Quando chega às aldeias escolhe um lugar à sombra e sobre uma esteira estende
os tecidos e espera que lhos comprem. Não apregoa, não chama as mulheres, tão
pouco os homens. Ele pensa que a melhor forma de levar as pessoas a desejar um
pano, é valorizá-lo, dando-lhe espaço e luz, colocando lado a lado a cor que
combina, volteando-o, pregueando-o. Quando no olhar de alguém vê refletida a
sua imagem, ele percebe que o está prestes a vender. O preço é variável, pode
valer duas moedas, um pão, um saco de farinha, uma frigideira, uma lâmpada, um
livro. Se não possuem nada, ele desafia-as estendendo-lhes um lápis e duas
folhas de papel, escrevam-me uma carta, para que eu não me esqueça de vós.
Muitos chamam-lhe estranho, solitário, desconcertante,
uns gostam dele, outros não.
Regressa a casa quando o sol se põe, pousa os tecidos,
acende o lume e senta-se na soleira da porta a ler as cartas que lhe escreveram.
Depois guarda-as numa capa forrada de papel de arroz onde desenhou um lírio.
Em tempos de fartura, vende todos os seus tecidos,
conserta o telhado, compra uma manta nova para a cama e paga os impostos. Nos
tempos de míngua, gasta as solas das sandálias, crescem-lhe bolhas nos dedos
dos pés, a capa de papel de arroz incha, repleta de cartas. Atravessa as
aldeias e vai cada vez mais longe, as pernas a tremer de cansaço, um desânimo a
picar-lhe na garganta. Foi num desses dias que ela apareceu, tímida, calada,
quase invisível para que não dessem por ela. Colou os olhos a um tecido azul
marinho e se por um acaso ele estivesse atento, veria as ondas e os peixes e
talvez um cavalo marinho a deslizar. Ele abriu o tecido, balançou-o, ela
aproximou-se, tocou-o levemente com as costas da mão e pegando numa ponta,
prendeu-o à túnica branca quase transparente que trazia vestida. Do bolso da
túnica apareceram duas orelhas e uns olhos pequenos a espreitar.

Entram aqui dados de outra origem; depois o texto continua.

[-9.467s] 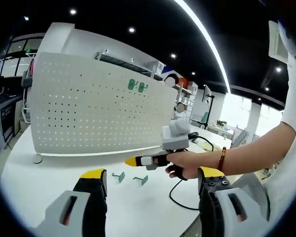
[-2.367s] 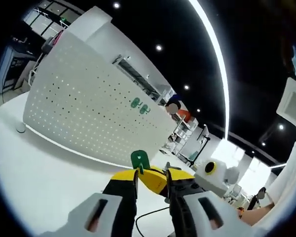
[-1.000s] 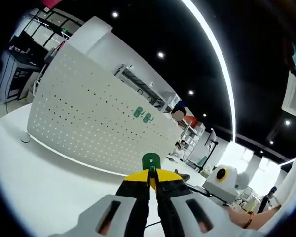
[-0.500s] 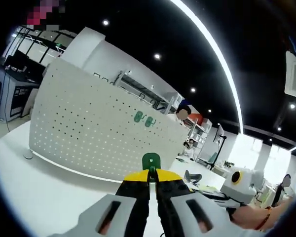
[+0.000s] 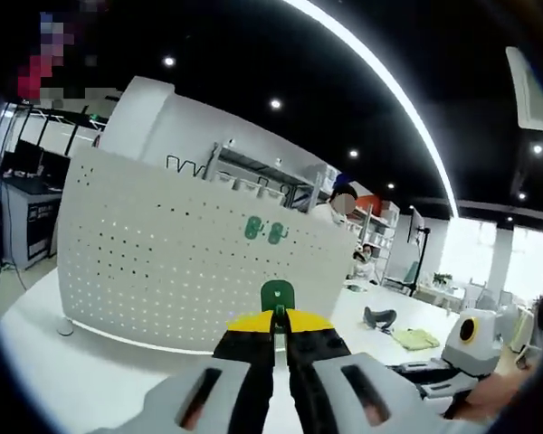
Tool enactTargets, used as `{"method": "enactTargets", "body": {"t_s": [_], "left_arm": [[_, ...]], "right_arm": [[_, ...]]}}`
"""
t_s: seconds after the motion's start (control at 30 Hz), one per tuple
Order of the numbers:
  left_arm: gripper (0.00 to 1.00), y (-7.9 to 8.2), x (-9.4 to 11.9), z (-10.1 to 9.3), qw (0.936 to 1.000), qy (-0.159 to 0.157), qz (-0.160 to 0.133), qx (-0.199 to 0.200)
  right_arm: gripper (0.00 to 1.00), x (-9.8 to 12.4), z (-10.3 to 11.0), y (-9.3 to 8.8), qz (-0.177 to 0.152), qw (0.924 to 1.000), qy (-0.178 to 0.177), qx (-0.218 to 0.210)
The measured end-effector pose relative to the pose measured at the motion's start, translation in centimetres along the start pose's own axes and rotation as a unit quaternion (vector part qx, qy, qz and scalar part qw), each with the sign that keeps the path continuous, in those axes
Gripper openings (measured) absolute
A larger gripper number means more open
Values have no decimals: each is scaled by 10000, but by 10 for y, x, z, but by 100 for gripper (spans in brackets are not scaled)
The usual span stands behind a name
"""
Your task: Insert the hook assembly into the mounting plate slot until the hook locks in place.
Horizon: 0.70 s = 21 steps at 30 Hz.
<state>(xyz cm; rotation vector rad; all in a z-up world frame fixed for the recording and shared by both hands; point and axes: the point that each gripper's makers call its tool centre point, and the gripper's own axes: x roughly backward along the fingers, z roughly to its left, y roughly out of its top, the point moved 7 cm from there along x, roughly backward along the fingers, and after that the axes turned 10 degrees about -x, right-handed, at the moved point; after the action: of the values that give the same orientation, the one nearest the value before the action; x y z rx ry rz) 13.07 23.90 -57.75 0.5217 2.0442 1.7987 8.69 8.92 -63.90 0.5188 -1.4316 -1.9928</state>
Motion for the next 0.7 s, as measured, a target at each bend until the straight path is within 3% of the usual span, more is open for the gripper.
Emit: {"method": "enactTargets", "body": {"t_s": [0.7], "left_arm": [[3,16,-40,16,9945,708,23,-767]], "right_arm": [[19,13,-24,-6,115,9990,-337,-283]]}}
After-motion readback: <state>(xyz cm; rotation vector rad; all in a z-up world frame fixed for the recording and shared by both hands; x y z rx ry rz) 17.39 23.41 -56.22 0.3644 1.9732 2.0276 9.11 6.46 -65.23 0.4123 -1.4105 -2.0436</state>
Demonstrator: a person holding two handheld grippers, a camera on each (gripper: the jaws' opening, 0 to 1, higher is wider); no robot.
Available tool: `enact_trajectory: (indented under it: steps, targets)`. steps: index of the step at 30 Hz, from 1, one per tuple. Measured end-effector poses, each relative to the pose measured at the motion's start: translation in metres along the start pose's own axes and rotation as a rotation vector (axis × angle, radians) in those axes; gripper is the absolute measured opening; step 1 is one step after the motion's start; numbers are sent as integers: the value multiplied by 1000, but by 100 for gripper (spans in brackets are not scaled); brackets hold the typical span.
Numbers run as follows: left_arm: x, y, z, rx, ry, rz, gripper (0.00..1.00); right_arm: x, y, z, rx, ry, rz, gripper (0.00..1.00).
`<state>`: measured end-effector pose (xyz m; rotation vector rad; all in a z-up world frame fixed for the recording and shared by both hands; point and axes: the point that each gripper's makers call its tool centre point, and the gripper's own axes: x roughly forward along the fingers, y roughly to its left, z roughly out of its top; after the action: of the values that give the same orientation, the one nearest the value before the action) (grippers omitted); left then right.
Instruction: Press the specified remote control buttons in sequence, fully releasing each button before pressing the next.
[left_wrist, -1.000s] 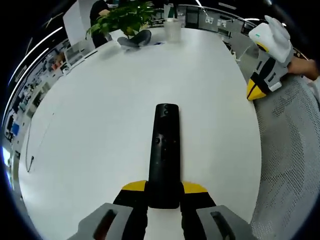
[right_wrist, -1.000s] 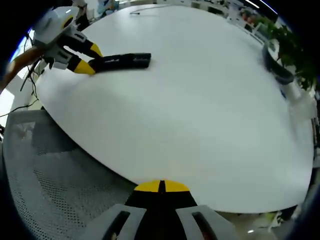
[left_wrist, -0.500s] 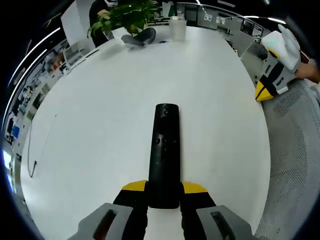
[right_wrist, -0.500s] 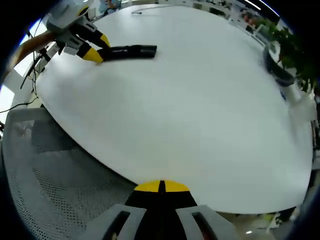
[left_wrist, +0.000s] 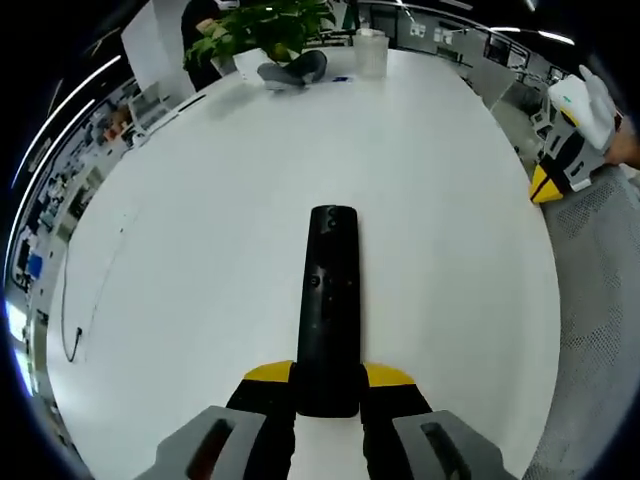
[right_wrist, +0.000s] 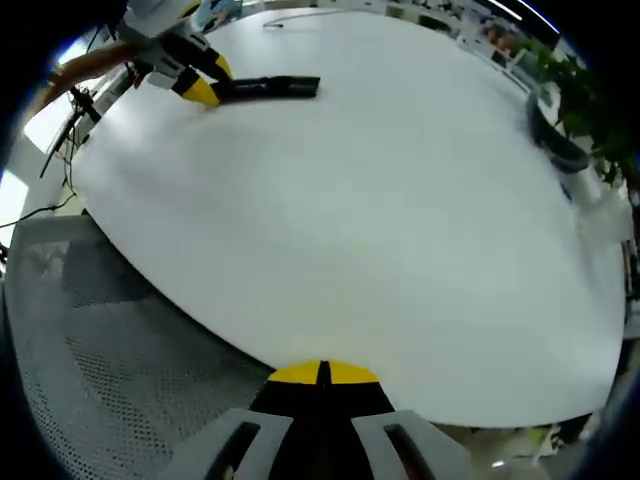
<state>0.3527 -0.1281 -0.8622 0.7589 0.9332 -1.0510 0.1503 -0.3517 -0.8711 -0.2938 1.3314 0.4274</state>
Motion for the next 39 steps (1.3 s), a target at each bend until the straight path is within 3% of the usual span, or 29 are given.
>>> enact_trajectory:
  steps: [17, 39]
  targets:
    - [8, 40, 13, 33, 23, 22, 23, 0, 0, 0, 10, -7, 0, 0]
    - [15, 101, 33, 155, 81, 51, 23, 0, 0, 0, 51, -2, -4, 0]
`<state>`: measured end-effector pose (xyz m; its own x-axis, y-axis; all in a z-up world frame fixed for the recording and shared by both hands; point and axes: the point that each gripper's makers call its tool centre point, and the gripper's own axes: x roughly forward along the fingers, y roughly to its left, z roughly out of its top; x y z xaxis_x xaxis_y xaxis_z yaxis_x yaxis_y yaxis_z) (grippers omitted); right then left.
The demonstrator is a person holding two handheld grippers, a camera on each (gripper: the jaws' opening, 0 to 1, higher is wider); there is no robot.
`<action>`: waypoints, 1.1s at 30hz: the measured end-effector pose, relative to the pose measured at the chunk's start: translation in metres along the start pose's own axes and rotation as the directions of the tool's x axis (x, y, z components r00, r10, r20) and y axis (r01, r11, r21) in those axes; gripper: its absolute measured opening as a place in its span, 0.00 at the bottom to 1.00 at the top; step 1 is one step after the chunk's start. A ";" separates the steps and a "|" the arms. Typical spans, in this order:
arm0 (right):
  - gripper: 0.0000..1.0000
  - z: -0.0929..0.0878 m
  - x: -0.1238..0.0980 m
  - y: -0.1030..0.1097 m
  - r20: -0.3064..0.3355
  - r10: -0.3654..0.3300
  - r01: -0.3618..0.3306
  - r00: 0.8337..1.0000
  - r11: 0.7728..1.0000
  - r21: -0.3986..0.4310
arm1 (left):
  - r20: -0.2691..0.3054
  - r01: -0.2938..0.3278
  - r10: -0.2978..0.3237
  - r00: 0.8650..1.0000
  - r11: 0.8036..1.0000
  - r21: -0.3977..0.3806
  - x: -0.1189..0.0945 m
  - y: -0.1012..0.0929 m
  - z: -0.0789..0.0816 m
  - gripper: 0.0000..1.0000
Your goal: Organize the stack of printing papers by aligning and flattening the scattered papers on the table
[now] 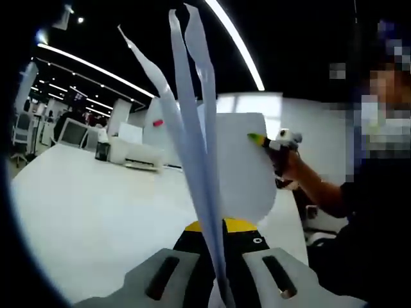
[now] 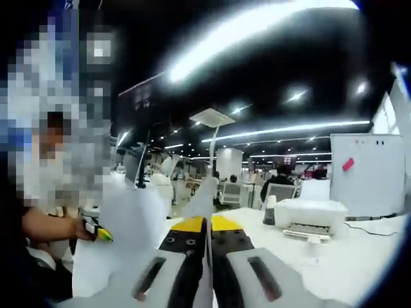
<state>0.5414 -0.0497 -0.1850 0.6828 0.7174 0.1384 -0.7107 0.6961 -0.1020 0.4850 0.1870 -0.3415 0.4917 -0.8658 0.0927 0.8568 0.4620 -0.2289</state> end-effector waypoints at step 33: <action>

-Este é o Loris - disse a rapariga. Roubei-o aos vendedores de
espécies raras porque o maltratavam.
O mercador de tecidos soltou uma gargalhada e o bicho
escondeu-se. A rapariga também se riu e sentando-se no chão junto da esteira,
cruzou as pernas, pegou no animal com todo o cuidado e entregou-lho. Devagar,
muito devagar, Loris subiu-lhe por um braço agarrando-se nas suas quatro patas,
os olhos a fixar tudo em redor, atento, calmo. Quando chegou ao cabelo parou.
- Gosta de ti - disse a rapariga.
O homem tirou do saco uma faca e uma maçã vermelha,
partiu-a em pedaços e dividiu-a com a rapariga e com Loris, que comeu devagar.

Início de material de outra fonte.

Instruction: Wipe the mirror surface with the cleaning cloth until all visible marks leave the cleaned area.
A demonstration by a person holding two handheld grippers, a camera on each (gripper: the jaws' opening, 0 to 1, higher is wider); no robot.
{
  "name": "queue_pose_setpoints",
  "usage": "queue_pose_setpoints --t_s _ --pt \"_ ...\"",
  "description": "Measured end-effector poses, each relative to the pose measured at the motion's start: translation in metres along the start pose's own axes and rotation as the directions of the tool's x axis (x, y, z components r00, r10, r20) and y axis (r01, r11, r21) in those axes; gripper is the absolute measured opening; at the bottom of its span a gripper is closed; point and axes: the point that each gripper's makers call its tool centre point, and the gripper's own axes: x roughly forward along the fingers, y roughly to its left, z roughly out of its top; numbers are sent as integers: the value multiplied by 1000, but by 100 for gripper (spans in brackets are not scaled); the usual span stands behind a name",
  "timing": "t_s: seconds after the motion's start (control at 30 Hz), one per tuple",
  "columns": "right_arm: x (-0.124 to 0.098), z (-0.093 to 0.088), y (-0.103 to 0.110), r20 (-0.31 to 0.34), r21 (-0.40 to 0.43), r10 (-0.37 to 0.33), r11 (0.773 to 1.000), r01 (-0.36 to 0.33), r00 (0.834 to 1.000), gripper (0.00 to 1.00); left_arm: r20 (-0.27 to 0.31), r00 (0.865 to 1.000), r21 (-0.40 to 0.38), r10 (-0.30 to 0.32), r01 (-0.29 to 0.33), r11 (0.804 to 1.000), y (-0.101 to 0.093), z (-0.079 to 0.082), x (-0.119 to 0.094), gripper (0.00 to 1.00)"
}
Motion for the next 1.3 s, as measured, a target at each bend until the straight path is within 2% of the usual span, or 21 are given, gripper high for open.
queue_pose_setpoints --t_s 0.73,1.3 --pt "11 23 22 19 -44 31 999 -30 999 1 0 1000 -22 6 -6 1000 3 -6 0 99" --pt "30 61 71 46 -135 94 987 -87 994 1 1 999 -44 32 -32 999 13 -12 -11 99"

Do tecido azul marinho saiu um enorme peixe-voador e foi pousar
na árvore mais alta.
18 comentários:
Um final inesperado numa história de amor e de luta.
Todos os dias com o nascer do SOL começa a vida e por amor luta-se para vencer.
Pensei, a meio da leitura, que estando em tempos de mingua seria altura de eu investir parte das minhas economias comprando-lhe a venda. Não para me servir da sua necessidade mas para lhe resolver dores conhecidas... depois de lido percebi que seria um gesto inútil e estúpido para além de quebrar a magia desse encontro e a de um peixe que, podendo voar, sabe escolher o ramo onde pousar...
MANUELA BAPTISTA
Deixa-me fazer uma festinha ao Loris, deixas!?
Jaime Latino Ferreira
Estoril, 18 de Maio de 2013
Mais um belíssimo conto (?)/poema (!). É bem saber que Portugal poderá guardar, para o seu futuro, que teve bons escritores, no início do séc. XXI
Eu também gostava de fazer uma festa
ao Loris...
Eu também gostava de saber escrever
como a Manuela...
Eu também gostava de ter a sua
enorme capacidade de "criar"
histórias...
Mas não o sabendo...tive a imensa
sorte de ter encontrado o seu blogue
e vir aqui, "absorver os seus textos
e desejos" perante os quais fico
extasiada, confesso, às vezes alguma dificuldade de os entender
à primeira ou à segunda...(limitação, obviamente minha) mas
é muito bom vir aqui.
Bom fim de semana.
Beijinhos
Irene Alves
Olá, Manuela!
Por esta tenda encantada é um prazer passar, e sempre bem ganho o tempo - ainda que nada se encontre à venda...
Bonito,como sempre.
Bom fim de semana, com um abraço.
Vitor
Lindo
Belo lugar para se estar este seu blog !
Abraços, bons caminhos...
um fim que não esperava, mas que resultou lindamente.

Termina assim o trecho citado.